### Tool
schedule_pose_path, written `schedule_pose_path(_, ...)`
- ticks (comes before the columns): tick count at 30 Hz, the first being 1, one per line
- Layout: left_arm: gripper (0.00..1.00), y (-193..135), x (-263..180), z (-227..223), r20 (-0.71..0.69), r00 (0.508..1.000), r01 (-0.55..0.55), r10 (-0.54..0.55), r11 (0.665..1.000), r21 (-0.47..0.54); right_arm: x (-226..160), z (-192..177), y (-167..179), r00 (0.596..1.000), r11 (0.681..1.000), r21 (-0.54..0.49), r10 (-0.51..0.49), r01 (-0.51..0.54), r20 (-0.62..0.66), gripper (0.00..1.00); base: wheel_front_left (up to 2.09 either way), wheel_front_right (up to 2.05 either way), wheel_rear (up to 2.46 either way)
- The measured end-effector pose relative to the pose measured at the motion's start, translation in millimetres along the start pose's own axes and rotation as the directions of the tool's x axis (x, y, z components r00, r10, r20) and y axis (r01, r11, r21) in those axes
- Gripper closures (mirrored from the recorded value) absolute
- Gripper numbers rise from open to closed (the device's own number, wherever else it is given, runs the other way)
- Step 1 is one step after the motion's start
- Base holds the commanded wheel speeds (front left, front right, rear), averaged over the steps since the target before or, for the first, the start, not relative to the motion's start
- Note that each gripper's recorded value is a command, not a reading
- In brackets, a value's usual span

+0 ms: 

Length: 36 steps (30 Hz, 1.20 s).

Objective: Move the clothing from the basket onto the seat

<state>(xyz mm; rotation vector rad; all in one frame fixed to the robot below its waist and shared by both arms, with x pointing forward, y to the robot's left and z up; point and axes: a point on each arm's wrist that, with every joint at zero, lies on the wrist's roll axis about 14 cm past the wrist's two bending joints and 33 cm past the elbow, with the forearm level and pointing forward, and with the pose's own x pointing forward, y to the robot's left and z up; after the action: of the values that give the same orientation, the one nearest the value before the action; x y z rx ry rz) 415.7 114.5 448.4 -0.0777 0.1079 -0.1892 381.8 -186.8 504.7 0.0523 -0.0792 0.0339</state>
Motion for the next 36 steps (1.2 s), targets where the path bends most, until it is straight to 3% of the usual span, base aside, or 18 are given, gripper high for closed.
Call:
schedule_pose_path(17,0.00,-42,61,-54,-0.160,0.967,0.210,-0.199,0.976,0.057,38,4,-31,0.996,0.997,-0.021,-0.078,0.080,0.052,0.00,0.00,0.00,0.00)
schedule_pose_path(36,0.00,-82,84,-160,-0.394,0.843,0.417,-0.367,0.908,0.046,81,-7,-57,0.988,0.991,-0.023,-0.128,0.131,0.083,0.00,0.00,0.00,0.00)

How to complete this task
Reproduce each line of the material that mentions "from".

Finished exercise
- Gripper closures (mirrored from the recorded value) absolute
- Gripper numbers rise from open to closed (the device's own number, wherever else it is given, runs the other way)
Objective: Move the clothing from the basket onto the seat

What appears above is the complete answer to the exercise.